Getting promoted assures employee retention and builds morale
The multiple benefits of delegation can be widespread. First, those employees who possess the traits required to handle additional responsibility can be justly rewarded. Second, managers are fluidly moving their team to wider opportunities. Third, fellow team members can be encouraged to step up if getting promoted is in their plans. Finally, managers relieve themselves of extra duties and can focus on their many other priorities.
Managers in the middle of a looming crisis
Diane Gherson and Lynda Gratton, authors of the article, conducted research on 60 companies and found “unanimous reports of frustration and exhaustion” among managers. Further, they cited a Gartner report from 75 human resource leaders. This study reported 68% saying their managers were overwhelmed. Sadly, “only 14% of those companies had taken steps to help alleviate their managers’ burdens.” In a cautioning statement they allege, “We have closely observed the changing job of the manager, and we can report that a crisis is looming. The signs are everywhere.” Therefore, managers are wise to seek relief on their own, and delegation may be the safety valve.
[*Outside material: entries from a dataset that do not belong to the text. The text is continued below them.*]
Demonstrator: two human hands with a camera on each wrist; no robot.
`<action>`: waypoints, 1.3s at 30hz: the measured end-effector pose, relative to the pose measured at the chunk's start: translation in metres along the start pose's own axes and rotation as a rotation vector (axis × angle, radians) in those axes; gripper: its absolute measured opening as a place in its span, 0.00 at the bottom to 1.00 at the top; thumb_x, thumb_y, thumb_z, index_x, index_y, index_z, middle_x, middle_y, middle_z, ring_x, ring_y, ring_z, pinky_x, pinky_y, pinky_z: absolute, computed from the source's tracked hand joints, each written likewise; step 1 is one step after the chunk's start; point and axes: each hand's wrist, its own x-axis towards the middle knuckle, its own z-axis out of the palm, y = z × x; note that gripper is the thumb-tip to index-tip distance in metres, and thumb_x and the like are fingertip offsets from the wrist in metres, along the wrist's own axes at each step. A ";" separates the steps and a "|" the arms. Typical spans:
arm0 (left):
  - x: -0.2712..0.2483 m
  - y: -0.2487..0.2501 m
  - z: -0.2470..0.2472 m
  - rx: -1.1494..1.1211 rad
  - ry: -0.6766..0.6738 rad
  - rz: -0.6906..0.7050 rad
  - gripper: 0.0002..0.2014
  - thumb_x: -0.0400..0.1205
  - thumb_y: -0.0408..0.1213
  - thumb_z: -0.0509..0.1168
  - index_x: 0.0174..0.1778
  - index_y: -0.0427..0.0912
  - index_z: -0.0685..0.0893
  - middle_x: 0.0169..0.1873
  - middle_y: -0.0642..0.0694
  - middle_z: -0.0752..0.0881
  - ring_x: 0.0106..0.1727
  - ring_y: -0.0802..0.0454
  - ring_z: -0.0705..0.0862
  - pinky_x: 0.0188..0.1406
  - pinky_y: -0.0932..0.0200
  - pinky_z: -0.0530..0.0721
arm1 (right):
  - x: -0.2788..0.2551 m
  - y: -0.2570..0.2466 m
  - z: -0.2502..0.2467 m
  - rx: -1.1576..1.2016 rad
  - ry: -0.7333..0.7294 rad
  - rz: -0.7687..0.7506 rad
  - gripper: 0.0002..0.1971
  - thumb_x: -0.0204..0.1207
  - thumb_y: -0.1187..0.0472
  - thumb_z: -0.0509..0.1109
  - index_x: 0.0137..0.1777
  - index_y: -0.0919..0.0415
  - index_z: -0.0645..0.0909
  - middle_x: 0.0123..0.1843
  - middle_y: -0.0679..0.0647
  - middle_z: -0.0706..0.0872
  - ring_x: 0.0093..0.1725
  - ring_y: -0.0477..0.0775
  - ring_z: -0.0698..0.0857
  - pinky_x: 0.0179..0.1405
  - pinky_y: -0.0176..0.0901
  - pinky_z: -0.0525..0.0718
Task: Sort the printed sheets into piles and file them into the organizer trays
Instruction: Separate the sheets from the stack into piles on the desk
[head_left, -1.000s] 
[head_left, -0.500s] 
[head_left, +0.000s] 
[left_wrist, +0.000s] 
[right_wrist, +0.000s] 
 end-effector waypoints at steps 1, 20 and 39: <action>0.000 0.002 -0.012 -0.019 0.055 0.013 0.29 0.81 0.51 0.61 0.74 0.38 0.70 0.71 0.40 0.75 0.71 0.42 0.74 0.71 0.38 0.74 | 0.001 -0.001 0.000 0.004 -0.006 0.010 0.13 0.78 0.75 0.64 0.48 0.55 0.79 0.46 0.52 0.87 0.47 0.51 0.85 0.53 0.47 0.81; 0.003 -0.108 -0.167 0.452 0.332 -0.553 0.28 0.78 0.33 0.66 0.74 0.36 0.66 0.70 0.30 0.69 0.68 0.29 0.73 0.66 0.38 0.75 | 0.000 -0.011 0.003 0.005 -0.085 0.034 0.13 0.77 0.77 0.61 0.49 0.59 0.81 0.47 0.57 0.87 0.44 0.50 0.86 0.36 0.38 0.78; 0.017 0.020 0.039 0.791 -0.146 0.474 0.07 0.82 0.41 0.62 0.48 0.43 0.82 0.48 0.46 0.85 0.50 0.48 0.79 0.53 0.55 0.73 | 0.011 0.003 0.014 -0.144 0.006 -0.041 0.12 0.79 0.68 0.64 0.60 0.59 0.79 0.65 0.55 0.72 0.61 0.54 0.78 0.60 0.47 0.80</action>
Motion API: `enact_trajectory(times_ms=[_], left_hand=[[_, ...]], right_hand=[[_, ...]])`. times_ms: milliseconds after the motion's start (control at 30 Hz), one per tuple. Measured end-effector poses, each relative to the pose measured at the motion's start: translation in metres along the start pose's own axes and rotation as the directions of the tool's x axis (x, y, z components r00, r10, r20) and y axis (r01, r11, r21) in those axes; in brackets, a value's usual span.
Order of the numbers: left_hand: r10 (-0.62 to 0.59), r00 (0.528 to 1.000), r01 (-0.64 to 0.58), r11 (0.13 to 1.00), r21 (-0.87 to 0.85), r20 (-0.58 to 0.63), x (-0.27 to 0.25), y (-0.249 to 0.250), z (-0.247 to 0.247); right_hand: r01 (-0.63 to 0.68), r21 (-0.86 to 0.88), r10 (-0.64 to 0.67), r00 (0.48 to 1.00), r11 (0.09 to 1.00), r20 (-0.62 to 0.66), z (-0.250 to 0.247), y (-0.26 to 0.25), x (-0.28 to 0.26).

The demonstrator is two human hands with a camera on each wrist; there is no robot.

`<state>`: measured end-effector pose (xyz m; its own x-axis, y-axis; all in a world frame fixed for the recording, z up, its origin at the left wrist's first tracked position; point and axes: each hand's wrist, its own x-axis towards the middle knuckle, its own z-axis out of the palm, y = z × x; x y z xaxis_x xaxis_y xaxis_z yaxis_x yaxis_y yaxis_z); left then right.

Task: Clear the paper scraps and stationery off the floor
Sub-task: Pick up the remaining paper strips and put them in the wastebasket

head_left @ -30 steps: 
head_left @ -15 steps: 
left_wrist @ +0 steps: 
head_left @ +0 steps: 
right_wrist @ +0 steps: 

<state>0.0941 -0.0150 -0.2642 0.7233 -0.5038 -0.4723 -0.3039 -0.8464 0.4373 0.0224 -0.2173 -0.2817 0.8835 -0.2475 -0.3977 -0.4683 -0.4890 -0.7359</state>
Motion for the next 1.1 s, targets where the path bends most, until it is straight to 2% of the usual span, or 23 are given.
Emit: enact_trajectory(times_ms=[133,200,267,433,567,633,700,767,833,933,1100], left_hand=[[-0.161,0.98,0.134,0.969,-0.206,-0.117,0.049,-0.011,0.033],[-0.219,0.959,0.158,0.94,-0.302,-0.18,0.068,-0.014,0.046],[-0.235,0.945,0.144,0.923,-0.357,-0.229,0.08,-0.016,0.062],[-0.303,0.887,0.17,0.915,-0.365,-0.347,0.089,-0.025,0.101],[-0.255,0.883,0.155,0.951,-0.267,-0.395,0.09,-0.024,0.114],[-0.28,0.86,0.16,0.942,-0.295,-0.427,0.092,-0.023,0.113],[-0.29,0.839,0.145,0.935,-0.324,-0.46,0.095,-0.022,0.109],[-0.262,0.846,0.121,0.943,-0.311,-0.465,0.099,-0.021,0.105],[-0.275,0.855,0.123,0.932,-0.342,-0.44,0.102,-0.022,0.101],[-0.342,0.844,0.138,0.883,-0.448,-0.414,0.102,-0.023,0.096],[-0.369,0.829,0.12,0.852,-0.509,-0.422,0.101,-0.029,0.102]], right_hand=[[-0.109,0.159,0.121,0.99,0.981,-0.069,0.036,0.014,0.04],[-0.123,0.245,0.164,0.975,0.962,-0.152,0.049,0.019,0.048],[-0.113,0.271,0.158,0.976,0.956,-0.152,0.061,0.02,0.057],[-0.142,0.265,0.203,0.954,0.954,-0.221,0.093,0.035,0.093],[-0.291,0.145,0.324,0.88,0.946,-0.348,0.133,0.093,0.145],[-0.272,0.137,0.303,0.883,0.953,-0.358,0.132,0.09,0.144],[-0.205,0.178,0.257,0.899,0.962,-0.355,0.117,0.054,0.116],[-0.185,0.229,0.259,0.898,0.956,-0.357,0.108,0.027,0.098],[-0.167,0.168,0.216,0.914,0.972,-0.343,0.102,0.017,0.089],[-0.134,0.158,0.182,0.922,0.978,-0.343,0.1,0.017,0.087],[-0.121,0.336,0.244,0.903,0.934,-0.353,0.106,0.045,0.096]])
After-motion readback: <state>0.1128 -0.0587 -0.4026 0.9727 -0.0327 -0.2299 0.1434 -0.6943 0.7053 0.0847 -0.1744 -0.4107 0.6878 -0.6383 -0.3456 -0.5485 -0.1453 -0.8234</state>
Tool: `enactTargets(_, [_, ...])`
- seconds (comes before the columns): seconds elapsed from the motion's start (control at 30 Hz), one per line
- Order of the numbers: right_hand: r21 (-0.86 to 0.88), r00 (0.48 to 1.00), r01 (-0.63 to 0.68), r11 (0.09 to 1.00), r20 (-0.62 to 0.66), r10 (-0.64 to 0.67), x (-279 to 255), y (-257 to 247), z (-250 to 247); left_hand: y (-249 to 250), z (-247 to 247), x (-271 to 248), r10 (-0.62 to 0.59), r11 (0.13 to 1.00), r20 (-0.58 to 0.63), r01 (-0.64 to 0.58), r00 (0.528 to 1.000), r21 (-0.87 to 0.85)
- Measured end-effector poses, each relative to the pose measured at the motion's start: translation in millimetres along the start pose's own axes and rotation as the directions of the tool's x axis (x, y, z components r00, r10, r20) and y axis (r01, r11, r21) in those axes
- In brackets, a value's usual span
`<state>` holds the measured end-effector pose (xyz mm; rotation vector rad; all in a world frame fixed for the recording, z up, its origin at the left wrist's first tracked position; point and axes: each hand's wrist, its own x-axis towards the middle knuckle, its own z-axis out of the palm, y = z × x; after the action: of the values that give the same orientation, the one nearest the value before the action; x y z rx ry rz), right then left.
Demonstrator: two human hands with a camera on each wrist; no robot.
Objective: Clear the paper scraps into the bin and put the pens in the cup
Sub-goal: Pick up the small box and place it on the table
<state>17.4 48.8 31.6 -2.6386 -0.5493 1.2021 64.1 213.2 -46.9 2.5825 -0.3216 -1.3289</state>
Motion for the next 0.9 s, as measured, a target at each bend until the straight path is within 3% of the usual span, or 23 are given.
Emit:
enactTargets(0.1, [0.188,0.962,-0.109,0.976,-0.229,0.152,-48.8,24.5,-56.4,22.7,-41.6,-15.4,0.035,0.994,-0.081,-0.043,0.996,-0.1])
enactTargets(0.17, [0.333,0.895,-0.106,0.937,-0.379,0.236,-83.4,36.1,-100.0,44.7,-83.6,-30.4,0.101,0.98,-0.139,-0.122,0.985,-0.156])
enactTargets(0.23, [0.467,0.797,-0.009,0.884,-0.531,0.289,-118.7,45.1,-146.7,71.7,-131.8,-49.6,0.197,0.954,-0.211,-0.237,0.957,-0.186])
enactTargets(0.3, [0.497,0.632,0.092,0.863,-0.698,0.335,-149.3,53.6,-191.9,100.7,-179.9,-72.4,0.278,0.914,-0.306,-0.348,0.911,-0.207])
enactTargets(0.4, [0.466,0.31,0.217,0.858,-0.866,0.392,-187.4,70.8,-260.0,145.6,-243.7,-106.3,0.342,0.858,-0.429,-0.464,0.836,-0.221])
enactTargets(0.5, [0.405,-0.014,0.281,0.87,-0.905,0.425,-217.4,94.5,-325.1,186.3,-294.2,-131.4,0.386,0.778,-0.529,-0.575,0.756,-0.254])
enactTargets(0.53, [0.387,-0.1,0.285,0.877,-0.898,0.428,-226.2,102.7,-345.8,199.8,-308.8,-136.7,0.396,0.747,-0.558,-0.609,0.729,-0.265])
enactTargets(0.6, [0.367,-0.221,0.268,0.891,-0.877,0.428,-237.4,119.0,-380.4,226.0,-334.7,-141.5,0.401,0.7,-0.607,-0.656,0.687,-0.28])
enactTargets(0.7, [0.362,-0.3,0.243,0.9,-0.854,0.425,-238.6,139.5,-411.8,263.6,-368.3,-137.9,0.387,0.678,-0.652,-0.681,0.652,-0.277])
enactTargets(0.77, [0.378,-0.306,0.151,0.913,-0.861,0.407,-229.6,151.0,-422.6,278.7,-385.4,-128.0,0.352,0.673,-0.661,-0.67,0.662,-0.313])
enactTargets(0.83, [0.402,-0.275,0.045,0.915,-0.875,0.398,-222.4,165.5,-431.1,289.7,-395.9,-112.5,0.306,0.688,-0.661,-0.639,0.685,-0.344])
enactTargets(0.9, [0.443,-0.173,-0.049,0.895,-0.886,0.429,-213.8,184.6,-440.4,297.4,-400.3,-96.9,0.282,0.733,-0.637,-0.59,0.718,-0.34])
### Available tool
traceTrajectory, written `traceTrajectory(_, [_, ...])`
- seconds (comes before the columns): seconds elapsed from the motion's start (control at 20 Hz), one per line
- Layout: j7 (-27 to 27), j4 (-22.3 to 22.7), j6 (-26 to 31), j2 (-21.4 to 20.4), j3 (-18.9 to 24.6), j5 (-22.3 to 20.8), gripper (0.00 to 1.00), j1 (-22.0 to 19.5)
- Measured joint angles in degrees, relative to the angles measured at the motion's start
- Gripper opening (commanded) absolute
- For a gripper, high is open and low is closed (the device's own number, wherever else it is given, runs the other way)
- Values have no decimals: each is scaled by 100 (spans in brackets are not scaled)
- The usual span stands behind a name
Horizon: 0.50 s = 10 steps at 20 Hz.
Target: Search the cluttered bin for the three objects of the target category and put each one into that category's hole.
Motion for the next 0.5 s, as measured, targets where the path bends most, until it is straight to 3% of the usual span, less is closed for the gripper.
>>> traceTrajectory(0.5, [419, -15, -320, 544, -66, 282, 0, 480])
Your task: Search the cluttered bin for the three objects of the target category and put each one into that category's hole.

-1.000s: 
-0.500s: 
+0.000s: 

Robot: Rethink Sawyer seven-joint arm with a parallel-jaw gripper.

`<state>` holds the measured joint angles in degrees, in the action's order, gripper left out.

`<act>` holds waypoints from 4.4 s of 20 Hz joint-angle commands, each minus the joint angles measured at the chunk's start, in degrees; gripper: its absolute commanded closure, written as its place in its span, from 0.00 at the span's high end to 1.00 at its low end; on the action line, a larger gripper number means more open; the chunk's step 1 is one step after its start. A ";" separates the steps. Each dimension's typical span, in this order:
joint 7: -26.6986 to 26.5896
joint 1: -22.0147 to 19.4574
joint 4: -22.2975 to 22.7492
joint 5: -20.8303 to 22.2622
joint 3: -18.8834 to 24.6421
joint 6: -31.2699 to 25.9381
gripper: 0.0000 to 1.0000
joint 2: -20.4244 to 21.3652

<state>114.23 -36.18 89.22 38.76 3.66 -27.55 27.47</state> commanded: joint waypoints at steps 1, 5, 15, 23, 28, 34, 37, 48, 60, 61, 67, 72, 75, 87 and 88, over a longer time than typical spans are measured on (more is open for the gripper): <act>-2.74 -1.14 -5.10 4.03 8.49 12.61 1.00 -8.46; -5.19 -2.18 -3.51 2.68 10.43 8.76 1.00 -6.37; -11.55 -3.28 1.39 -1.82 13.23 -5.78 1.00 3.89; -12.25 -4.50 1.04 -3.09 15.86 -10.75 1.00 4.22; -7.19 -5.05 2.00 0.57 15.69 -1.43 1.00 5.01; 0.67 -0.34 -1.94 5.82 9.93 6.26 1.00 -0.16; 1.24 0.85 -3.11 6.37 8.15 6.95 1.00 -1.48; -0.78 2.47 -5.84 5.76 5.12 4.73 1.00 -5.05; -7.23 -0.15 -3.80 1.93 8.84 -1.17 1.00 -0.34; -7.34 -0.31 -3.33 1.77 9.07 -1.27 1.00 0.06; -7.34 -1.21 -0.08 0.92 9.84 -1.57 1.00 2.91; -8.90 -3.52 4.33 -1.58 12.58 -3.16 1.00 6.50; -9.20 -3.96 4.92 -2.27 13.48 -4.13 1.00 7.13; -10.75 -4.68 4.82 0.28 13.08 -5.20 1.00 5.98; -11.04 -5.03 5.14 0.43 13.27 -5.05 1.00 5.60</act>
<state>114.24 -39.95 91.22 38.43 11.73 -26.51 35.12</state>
Understanding how we got here
The authors deliver a convincing diagnosis by examining the evolution of the manager’s role. Personally, I recall a former sales manager who was steeped in the tradition of the industrial age. For example, his attention was on employees’ time of arrival and departure and passing information down from on high. Lateral career moves were acceptable but there was little chance of getting promoted. Stubbornly, this manager saw his role as overseeing work, and he was incapable of empathy or career coaching.
Loss of power, demand for skills and changing structure
Life got harder for managers when teams got larger and responsibilities got wide. They were expected to dedicate themselves to projects and customers. This, the authors explain, was the wave of process reengineering in the 1990s. Digitization followed, which gave upper management direct access to information and people further undermining managers’ power.
Managers lost touch with their reports in the wave of agile movement, according to the authors. This initiative, adopted in the mid-2010s, focused on project teams and rotating supervisors. Employees with the goal of getting promoted had numerous managers to broker their careers. Finally, the pandemic brought forth flexible work. With employees no longer tethered to a physical workplace, managers lost control over their performance and behavior. Liberating for employees but burdensome for managers, remote work made it more difficult to engage and retain talent.
It's no wonder managers are overwhelmed, frustrated and approaching burnout. They are expected to weather the storms of change and yet maintain the status quo of productive teams. Through the loss of power, the demand for additional skills and the changing structure of the workplace, managers are expected to achieve their objectives. However, delegating responsibilities to others who want to be promoted can be a solution.